**Instructions for the task:**
Word for word, transcribe the data below from the line with "orange candy bag?" to the line with "the beige tabletop?", keeping both of those lines.

+ + +

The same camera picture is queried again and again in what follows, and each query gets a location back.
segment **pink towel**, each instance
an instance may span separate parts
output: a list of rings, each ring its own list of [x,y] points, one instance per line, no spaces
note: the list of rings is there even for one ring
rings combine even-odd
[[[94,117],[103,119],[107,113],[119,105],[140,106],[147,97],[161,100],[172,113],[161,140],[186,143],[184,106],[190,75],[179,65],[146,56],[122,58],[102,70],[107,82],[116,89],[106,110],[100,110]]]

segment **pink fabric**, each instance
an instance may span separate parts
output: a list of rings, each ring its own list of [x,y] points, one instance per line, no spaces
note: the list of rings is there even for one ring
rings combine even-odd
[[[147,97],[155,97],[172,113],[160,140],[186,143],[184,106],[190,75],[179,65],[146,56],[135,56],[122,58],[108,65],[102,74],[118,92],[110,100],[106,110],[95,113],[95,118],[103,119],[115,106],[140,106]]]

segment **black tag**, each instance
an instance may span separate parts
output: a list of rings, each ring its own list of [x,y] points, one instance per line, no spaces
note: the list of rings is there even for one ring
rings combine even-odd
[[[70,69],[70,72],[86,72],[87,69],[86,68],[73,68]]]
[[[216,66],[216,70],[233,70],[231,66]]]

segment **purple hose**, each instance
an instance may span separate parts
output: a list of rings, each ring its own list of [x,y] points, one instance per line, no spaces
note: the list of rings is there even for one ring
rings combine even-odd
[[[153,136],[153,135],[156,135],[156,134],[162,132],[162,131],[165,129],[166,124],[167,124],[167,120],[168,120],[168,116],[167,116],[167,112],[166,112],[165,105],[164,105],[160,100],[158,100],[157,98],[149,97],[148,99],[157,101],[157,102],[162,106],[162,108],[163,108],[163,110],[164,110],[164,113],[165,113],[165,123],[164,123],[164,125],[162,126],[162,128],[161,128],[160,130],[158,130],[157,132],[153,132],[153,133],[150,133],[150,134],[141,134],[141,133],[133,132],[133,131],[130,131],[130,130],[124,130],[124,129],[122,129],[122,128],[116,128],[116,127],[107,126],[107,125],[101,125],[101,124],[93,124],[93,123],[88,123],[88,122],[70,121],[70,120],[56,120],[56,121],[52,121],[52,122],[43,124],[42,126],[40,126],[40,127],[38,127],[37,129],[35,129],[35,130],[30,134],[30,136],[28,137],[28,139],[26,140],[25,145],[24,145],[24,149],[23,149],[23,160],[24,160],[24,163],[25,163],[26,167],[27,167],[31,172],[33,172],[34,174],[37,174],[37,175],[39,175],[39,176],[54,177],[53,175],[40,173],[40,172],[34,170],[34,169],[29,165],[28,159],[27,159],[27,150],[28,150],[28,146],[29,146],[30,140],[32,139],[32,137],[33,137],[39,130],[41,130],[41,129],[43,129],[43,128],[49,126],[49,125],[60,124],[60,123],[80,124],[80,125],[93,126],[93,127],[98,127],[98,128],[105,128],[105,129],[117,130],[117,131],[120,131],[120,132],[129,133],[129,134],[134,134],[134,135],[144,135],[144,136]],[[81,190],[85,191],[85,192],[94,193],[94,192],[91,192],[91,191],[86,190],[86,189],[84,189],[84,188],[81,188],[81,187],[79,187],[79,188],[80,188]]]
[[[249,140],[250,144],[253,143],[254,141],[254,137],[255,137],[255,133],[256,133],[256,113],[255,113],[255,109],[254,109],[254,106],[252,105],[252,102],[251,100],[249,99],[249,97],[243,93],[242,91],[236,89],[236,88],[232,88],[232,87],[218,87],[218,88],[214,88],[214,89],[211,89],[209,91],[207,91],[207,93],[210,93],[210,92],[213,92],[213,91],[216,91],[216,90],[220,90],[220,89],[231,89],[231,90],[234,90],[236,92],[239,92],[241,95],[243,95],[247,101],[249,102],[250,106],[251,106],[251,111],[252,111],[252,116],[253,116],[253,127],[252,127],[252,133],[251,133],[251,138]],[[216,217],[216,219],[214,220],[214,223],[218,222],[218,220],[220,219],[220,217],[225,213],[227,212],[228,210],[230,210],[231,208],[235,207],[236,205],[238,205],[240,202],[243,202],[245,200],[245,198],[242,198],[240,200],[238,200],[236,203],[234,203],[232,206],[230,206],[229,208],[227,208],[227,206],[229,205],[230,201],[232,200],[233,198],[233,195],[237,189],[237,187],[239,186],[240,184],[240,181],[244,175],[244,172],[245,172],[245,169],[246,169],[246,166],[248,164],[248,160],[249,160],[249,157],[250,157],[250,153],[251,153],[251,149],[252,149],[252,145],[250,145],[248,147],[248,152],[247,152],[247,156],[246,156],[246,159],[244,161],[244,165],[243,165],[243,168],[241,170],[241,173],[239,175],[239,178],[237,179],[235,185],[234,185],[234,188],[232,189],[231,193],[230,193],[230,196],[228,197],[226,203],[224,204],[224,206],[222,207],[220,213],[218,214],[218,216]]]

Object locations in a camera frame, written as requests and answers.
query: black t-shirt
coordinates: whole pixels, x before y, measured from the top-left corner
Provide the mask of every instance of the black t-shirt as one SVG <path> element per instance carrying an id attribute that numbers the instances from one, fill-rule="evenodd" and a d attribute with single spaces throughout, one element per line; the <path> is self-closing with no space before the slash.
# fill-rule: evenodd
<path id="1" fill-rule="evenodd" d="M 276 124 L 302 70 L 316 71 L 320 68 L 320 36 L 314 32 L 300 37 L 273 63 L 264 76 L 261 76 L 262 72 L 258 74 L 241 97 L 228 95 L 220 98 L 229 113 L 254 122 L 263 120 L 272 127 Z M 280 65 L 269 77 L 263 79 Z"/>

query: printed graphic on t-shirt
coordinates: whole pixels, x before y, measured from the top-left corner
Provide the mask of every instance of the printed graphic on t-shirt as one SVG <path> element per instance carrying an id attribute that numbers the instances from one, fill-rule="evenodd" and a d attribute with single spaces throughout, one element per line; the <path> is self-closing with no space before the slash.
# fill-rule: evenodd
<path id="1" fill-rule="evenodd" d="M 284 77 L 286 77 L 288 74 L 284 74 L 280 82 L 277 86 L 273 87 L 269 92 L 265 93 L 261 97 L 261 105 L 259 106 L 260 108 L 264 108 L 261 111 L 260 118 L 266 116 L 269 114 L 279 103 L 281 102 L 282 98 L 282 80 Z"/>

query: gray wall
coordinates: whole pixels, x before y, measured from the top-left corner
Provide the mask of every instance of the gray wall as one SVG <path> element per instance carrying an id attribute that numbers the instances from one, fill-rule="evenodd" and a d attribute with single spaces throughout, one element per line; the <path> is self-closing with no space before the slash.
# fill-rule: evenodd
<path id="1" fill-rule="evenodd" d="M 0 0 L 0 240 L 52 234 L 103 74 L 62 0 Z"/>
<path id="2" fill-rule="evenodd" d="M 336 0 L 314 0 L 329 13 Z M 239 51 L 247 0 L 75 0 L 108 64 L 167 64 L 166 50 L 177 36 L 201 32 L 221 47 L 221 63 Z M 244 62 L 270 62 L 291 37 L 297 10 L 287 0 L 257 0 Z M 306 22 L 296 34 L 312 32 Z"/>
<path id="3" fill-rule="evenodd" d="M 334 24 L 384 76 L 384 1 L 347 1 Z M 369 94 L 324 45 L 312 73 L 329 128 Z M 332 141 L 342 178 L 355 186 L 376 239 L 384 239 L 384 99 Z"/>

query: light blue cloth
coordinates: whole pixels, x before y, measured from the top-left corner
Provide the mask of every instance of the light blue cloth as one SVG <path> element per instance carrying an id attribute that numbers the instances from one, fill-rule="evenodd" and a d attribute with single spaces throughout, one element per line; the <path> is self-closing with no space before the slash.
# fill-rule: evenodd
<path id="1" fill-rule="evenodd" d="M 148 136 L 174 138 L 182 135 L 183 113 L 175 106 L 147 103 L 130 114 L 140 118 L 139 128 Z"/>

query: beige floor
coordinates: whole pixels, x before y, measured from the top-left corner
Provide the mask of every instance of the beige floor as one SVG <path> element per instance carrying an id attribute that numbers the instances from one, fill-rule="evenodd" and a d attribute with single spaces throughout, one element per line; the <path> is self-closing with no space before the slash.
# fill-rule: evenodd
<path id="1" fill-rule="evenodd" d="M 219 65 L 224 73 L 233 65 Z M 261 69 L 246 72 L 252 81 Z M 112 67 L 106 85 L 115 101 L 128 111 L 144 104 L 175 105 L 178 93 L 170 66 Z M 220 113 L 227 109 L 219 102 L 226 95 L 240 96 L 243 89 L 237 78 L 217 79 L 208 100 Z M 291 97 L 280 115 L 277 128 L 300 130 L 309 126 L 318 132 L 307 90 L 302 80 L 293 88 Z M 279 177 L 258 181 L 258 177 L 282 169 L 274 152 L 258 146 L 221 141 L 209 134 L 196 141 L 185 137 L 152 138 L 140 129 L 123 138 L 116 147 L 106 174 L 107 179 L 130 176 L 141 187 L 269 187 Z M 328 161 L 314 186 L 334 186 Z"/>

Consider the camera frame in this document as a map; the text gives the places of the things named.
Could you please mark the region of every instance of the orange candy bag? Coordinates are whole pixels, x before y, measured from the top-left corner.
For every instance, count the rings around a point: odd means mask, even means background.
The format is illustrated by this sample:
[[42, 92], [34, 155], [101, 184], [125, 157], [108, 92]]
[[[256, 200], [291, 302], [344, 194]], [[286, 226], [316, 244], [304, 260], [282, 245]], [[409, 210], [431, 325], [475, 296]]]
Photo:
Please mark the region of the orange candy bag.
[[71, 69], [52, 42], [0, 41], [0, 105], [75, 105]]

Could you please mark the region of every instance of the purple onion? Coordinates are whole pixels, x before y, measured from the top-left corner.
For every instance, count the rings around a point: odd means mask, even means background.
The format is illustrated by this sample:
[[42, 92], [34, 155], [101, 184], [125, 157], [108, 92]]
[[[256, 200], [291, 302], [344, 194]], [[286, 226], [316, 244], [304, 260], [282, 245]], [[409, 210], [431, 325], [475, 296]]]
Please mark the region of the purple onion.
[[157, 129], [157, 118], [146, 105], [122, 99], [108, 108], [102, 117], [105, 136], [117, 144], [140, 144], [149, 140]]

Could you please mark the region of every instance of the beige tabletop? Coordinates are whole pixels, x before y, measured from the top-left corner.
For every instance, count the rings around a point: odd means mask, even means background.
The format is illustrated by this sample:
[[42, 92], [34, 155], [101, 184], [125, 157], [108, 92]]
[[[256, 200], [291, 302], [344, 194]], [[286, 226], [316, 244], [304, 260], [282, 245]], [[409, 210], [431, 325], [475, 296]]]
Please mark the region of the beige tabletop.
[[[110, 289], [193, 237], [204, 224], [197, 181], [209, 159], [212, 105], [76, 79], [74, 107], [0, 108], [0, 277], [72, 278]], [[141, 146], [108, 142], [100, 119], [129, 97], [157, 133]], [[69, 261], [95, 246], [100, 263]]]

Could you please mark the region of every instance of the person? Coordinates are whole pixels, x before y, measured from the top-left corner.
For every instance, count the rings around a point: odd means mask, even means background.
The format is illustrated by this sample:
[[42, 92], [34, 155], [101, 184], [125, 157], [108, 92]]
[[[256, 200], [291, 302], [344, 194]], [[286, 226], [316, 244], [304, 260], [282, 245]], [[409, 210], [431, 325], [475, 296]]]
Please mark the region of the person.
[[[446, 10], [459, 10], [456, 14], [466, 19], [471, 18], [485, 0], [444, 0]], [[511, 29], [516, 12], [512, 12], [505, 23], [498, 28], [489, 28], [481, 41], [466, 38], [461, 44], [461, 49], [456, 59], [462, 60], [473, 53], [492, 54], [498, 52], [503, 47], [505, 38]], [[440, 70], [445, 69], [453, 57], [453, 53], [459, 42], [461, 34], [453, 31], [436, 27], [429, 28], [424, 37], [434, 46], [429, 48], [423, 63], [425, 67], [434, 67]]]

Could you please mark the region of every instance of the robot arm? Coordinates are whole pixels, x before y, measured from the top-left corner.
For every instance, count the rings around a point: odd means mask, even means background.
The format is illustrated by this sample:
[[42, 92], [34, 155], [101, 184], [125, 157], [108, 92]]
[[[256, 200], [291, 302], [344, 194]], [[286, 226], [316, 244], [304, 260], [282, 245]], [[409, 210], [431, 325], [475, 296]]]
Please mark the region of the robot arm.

+ + +

**Task response:**
Could you please mark the region of every instance of the orange candy bag? Coordinates are whole pixels, x before y, measured from the top-left corner.
For every instance, count the rings around a point: odd means mask, even means background.
The format is illustrated by this sample:
[[42, 92], [34, 155], [101, 184], [125, 157], [108, 92]]
[[[256, 200], [291, 302], [344, 194]], [[286, 226], [316, 244], [304, 260], [282, 245]], [[409, 210], [431, 325], [475, 296]]]
Photo:
Please mark the region of the orange candy bag.
[[71, 69], [52, 42], [0, 41], [0, 105], [75, 105]]

Could you please mark the region of every instance of the purple onion? Coordinates are whole pixels, x before y, measured from the top-left corner.
For every instance, count the rings around a point: odd means mask, even means background.
The format is illustrated by this sample:
[[42, 92], [34, 155], [101, 184], [125, 157], [108, 92]]
[[[256, 200], [291, 302], [344, 194]], [[286, 226], [316, 244], [304, 260], [282, 245]], [[409, 210], [431, 325], [475, 296]]]
Please mark the region of the purple onion.
[[157, 129], [157, 118], [146, 105], [122, 99], [108, 108], [102, 117], [105, 136], [117, 144], [140, 144], [149, 140]]

Could you please mark the region of every instance of the beige tabletop? Coordinates are whole pixels, x before y, measured from the top-left corner.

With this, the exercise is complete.